In the later seventeenth century, however, the Spanish Habsburgs began running out of close relatives to pick from. For the first few decades of his reign, Philip IV had no nephews he could groom for command, and so he “found himself employing whatever relatives were on offer, foregoing the lengthy apprenticeships that previous appointees had gone through” (203). For a while he turned to his cousins, Grand Duke Ferdinando II de'Medici and his siblings. Eager to prove themselves the equals of the House of Savoy, the Medici gladly accepted Habsburg patronage and royal offices. But this was a stopgap measure that weakened to the point of extinction by the time of Charles II. He died childless, and his only nephew was French. As Geevers states, “the ruling family group had disappeared” (234).

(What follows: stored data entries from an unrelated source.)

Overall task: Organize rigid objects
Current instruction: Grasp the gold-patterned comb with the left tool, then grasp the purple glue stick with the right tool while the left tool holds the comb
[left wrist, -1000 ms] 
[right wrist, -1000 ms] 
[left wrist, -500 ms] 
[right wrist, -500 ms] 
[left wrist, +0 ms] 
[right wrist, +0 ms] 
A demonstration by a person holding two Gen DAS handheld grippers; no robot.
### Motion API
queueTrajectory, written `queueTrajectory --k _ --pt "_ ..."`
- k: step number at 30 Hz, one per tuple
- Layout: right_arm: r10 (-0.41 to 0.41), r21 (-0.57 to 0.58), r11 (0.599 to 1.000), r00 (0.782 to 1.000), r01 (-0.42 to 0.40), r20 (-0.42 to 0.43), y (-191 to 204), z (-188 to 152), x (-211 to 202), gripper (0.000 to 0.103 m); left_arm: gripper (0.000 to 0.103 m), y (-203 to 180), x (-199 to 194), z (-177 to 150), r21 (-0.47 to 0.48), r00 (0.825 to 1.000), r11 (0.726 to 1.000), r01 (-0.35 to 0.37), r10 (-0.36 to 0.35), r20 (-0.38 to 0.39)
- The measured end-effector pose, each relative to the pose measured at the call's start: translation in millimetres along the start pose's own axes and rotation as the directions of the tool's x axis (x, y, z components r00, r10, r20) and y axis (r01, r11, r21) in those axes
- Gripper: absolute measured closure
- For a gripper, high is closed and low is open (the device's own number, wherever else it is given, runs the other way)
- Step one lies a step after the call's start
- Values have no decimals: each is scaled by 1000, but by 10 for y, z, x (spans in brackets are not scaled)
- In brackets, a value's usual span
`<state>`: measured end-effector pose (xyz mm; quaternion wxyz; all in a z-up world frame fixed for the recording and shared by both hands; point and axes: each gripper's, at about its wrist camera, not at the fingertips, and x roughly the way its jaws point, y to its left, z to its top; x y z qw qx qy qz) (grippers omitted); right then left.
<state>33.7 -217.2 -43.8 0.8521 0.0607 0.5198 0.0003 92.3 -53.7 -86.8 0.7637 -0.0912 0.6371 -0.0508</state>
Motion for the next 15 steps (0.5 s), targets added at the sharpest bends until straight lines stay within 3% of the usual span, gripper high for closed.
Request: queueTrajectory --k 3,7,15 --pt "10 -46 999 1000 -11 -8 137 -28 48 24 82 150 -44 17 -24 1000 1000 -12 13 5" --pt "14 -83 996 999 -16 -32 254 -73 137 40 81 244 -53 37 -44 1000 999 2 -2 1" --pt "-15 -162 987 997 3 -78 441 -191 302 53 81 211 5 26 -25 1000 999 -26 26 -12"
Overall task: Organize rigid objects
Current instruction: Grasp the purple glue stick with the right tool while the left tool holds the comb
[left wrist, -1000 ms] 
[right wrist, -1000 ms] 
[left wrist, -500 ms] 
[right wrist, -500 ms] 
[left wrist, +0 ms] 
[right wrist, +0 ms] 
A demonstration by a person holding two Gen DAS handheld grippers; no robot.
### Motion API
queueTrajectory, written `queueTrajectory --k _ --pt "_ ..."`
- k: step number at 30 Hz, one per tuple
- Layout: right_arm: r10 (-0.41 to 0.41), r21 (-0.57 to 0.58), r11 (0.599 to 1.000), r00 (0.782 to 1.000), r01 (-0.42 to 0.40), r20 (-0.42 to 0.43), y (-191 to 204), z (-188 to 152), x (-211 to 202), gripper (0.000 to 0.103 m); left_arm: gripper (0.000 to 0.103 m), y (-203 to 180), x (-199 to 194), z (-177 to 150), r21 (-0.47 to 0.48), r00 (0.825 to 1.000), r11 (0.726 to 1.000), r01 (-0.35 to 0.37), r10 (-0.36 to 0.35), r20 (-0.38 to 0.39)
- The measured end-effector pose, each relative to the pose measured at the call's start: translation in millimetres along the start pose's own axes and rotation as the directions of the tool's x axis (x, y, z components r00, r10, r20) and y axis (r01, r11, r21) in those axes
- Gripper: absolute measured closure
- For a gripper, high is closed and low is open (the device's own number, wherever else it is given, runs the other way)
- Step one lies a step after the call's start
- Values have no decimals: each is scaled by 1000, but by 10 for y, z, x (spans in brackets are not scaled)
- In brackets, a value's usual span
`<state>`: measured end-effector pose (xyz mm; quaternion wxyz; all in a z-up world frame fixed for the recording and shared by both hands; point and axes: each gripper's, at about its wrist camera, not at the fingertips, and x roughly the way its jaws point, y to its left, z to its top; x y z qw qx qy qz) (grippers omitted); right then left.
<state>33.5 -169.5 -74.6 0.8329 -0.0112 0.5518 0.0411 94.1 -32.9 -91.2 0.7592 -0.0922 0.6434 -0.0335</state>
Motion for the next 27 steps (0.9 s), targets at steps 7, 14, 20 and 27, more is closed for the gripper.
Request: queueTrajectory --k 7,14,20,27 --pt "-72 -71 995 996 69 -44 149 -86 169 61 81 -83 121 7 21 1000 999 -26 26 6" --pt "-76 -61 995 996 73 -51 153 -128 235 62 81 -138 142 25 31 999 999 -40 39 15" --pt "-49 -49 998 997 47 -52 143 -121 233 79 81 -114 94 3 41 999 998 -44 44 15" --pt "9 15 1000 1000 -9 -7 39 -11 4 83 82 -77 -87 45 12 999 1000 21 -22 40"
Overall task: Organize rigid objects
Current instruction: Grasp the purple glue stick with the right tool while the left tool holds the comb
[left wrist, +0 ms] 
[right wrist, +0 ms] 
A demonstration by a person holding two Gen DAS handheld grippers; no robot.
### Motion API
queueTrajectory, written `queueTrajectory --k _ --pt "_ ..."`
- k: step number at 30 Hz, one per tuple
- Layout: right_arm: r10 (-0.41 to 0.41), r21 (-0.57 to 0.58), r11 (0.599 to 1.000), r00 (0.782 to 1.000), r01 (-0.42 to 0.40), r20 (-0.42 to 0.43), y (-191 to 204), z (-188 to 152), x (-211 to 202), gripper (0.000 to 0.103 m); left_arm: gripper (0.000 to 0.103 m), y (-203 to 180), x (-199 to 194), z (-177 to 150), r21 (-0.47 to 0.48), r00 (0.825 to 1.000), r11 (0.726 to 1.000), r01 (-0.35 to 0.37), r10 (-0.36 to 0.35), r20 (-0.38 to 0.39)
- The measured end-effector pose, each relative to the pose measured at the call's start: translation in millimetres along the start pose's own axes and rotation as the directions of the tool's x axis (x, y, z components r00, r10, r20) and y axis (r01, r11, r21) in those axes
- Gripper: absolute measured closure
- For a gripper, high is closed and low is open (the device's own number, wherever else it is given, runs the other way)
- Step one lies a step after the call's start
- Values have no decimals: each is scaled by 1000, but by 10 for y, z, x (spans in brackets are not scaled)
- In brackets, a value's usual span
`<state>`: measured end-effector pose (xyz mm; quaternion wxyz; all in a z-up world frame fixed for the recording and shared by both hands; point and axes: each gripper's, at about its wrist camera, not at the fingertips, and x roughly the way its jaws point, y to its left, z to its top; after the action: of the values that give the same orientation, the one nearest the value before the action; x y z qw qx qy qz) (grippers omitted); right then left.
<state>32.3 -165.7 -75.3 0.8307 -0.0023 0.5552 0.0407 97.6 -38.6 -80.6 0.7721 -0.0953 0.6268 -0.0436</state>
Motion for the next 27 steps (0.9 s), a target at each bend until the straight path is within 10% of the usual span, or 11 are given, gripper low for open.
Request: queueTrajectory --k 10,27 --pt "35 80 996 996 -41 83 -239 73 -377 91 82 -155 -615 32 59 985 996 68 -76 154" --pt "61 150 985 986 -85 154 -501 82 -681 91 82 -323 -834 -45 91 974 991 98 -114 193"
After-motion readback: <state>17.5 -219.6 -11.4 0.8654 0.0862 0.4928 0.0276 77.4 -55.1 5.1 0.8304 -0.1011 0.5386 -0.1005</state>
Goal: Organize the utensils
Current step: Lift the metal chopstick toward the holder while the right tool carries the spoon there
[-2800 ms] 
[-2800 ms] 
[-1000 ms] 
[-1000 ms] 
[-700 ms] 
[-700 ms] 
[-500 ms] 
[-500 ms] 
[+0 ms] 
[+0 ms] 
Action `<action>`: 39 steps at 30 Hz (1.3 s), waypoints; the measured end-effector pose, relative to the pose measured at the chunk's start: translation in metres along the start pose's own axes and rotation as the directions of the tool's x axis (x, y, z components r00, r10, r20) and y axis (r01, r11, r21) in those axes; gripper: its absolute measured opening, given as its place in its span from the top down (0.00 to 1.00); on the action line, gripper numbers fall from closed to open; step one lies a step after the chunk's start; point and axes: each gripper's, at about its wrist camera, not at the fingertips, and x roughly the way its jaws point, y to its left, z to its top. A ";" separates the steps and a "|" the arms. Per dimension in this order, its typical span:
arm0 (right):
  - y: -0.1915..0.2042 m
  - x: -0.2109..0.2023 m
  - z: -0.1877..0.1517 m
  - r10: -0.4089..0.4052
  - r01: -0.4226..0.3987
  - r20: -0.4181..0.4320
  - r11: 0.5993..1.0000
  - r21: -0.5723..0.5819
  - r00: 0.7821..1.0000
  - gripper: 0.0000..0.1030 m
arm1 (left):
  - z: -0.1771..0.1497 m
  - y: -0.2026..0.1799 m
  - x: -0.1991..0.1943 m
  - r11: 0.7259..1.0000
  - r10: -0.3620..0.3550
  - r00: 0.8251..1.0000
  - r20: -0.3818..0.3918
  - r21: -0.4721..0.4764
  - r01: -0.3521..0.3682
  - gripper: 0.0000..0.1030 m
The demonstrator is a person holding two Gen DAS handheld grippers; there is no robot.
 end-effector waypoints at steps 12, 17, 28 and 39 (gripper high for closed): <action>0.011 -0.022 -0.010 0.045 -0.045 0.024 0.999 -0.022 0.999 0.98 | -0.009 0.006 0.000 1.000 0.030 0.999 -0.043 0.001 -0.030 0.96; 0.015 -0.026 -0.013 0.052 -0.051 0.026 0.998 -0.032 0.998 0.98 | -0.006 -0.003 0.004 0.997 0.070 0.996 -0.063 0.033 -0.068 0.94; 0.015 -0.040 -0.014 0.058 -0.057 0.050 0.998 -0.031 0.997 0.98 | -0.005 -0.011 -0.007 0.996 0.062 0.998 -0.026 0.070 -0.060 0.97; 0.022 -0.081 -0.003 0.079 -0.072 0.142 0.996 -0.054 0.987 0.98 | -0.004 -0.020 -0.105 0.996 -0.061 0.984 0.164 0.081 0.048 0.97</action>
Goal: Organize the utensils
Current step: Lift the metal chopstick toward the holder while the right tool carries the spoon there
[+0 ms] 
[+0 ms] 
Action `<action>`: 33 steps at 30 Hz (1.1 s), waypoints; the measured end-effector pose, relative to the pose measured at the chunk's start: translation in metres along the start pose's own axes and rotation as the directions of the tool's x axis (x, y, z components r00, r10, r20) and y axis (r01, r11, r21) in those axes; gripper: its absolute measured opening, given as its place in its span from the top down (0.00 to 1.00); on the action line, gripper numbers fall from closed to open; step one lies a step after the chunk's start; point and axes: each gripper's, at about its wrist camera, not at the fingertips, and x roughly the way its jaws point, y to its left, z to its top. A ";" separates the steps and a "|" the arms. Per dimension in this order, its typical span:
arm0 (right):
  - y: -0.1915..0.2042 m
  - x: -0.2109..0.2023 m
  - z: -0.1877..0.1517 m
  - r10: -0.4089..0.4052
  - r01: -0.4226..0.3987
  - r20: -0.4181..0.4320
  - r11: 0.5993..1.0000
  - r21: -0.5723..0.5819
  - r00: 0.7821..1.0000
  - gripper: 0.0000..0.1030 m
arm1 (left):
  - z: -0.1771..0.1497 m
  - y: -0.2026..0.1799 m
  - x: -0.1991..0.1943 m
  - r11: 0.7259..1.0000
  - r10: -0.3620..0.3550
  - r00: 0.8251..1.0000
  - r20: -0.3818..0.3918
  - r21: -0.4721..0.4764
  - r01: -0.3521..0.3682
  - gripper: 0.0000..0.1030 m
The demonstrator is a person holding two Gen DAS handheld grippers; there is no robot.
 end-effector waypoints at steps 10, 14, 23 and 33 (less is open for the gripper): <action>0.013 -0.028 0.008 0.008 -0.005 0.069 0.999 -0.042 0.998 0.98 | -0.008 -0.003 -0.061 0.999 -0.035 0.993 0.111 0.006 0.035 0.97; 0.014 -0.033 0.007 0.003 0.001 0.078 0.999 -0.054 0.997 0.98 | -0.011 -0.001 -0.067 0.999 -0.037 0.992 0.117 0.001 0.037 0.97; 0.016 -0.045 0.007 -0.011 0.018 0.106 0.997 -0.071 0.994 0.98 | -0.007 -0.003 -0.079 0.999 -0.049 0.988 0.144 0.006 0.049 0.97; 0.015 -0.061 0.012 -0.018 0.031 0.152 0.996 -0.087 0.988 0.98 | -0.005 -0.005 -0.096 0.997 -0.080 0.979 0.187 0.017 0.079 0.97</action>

Geevers concludes by suggesting that “dynasties can best be understood as a composite of constructions that exists in different temporal dimensions” (235). Genealogies, crypts, and succession documents forged the idea of a Spanish Habsburg line that connected the past, present, and future—or at least it did while the supply of Habsburgs lasted. One question that Geevers does not address is whether the trends she identifies applied to other early modern dynasties. I suspect they did, but we must depend on future research to prove it. Geevers thus opens fruitful lines for other scholars to pursue.